Inotropic stress with arbutamine is superior to vasodilator stress with dipyridamole for the detection of reversible ischemia with Tc-99m sestamibi single-photon emission computed tomography
- PMID: 9362012
- DOI: 10.1016/s1071-3581(97)90027-1
Inotropic stress with arbutamine is superior to vasodilator stress with dipyridamole for the detection of reversible ischemia with Tc-99m sestamibi single-photon emission computed tomography
Abstract
Background: There is a paucity of data comparing the relative merits of inotropic and vasodilator stress Tc-99m sestamibi single-photon emission computed tomography (SPECT) for the detection of coronary artery disease and reversible ischemia.

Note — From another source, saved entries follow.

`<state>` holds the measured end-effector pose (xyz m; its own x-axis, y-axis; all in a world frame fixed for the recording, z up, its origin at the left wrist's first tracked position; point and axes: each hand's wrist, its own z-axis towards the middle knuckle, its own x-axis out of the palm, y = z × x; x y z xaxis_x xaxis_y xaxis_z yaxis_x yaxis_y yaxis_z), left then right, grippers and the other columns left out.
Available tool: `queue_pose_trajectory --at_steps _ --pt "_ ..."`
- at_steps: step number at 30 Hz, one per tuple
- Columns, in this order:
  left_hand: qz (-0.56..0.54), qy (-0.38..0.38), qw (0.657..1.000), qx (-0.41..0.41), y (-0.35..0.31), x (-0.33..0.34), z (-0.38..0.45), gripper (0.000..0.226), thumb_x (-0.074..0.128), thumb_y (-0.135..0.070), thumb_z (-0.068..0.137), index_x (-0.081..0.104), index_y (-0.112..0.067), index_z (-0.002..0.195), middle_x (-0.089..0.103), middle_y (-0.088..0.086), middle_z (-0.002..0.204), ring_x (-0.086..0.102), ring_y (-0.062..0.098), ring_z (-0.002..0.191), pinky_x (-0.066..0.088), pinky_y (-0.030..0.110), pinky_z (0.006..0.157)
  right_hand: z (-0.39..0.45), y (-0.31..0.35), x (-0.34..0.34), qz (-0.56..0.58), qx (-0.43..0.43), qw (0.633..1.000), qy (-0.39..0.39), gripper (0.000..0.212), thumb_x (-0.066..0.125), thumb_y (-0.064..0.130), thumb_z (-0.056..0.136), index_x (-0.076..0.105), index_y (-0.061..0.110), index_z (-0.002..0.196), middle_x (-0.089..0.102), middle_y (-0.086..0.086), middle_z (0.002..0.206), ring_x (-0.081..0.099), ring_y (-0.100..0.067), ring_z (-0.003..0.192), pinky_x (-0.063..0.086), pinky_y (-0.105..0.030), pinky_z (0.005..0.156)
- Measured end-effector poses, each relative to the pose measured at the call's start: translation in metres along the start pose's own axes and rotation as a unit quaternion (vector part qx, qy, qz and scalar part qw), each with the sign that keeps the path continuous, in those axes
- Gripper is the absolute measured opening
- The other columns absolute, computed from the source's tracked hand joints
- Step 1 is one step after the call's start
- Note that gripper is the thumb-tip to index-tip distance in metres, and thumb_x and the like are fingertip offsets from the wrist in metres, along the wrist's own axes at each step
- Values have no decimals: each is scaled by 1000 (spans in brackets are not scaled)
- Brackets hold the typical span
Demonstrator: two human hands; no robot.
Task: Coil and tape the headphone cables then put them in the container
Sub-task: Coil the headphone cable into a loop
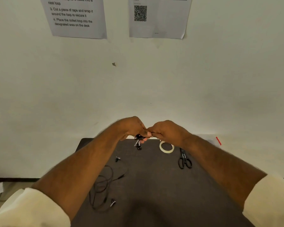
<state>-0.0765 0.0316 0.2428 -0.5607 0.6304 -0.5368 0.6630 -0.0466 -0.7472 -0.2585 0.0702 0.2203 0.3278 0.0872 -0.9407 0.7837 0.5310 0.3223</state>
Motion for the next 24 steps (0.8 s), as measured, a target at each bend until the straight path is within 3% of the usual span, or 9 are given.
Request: queue_pose_trajectory --at_steps 4,7,10,11,13,15,19,21,24 --pt "-29 28 999 -27 0 11 8 16 72 -16 85 74 -10 70 71 1 66 66 17 82 45 27 96 -7 -22 7 -107 -88 990 23 23 49 21 98 63 13 115 65 -6 94 60 -22 86 50 -38 76" --pt "-11 -12 1000 -13 0 29 15 25 72 -19 86 71 -16 61 70 -1 68 63 6 76 42 20 83 -13 -37 12 -188 -118 974 34 27 53 14 95 56 11 122 63 -8 96 59 -25 88 50 -37 71" --pt "19 -55 998 40 2 49 24 29 64 -18 91 65 -16 62 62 -3 61 53 7 60 43 22 70 -21 -49 16 -184 -98 978 27 29 51 9 93 56 7 122 61 -12 95 57 -26 89 47 -37 71" --pt "57 -77 993 62 2 57 28 29 59 -18 94 64 -15 66 61 -2 62 52 10 60 43 24 70 -22 -53 19 -164 -83 983 24 25 50 10 94 58 7 117 60 -11 90 57 -26 84 47 -36 70" --pt "206 -141 962 108 3 73 39 25 47 -17 99 65 -12 83 63 3 75 57 17 72 40 32 94 -23 -63 22 -108 -29 993 27 20 46 15 97 63 9 104 54 -2 80 53 -20 74 41 -32 67" --pt "367 -190 900 136 10 88 50 27 38 -19 102 64 -14 101 63 4 89 59 20 92 16 36 118 -21 -74 26 -44 17 998 41 23 45 17 98 66 10 93 51 5 73 52 -17 69 41 -30 65" --pt "495 -220 825 163 34 102 78 23 38 -18 102 59 -13 111 61 4 98 57 22 102 -2 40 120 -11 -97 37 140 84 986 35 24 55 15 94 70 8 77 62 1 63 54 -9 57 43 -23 60" --pt "501 -218 822 157 42 100 92 22 38 -15 101 58 -13 110 60 3 97 58 22 100 -7 41 119 -3 -106 43 202 121 971 50 21 57 15 93 71 11 78 62 4 61 52 -2 50 42 -16 56" --pt "470 -184 854 125 51 96 116 25 38 -10 98 56 -16 114 59 0 91 59 19 96 -11 38 118 12 -124 56 292 179 937 77 17 59 15 93 73 6 89 63 0 64 53 -2 49 46 -19 52"
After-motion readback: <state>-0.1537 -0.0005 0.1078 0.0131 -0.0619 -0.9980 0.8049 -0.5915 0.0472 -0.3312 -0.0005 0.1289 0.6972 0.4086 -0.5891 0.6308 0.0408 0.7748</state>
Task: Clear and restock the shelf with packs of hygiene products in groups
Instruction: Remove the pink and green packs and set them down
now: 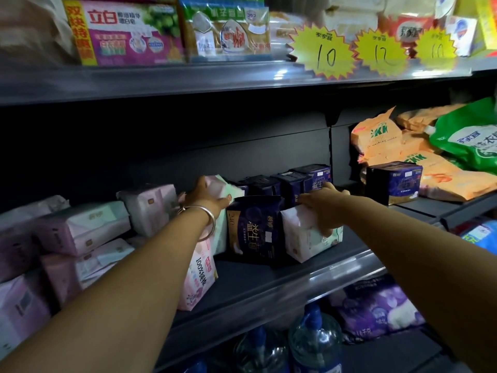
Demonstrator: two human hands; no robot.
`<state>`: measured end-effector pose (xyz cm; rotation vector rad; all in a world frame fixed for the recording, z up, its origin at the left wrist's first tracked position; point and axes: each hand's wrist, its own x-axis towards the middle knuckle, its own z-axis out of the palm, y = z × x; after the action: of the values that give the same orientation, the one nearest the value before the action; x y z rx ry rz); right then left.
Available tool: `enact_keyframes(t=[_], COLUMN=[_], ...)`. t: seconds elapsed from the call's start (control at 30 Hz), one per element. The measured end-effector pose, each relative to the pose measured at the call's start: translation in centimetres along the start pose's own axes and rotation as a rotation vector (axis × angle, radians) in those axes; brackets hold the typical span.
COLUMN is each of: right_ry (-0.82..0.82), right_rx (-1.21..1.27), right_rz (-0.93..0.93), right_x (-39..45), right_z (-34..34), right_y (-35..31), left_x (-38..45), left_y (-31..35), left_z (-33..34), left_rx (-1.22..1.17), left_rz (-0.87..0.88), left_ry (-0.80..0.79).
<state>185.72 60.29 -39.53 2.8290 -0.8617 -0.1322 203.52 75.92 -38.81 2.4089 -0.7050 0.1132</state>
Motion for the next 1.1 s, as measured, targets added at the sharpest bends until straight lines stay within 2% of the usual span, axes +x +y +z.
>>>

Methods and results: Twenty-seven patients referred for diagnostic coronary arteriography underwent separate day dipyridamole and arbutamine Tc-99m sestamibi SPECT imaging with simultaneous two-dimensional echocardiography. The sensitivity of arbutamine and dipyridamole Tc-99m sestamibi for the detection of coronary artery disease was 100% (21 of 21) and 90% (19 of 21), respectively, with a specificity of 66% (4 of 6) for both. Coronary artery disease was detected in all six patients with single vessel disease by both stress modalities. The sensitivity for prediction of multivessel disease was 66% (10 of 15) for arbutamine and 46% (7 of 15) for dipyridamole stress. Arbutamine stress induced a greater extent and severity of perfusion abnormality at peak stress (peak perfusion score 25 +/- 6.2 and 21 +/- 5.9 for arbutamine and dipyridamole, respectively, p = 0.001) and reversible perfusion defects (difference between peak stress and rest scores 8.8 +/- 5.5 and 5.2 +/- 4.4 for arbutamine and dipyridamole, respectively, p = 0.001). Furthermore a significantly higher percentage of reversible defects induced by arbutamine stress was associated with wall thickening abnormality on simultaneous echocardiography, which is a more specific marker of myocardial ischemia (88% and 24% for arbutamine and dipyridamole, respectively, p = 0.002).
Conclusion: Inotropic stress may be superior to vasodilators for the determination of the extent and severity of myocardial involvement and reversible ischemia by Tc-99m sestamibi SPECT.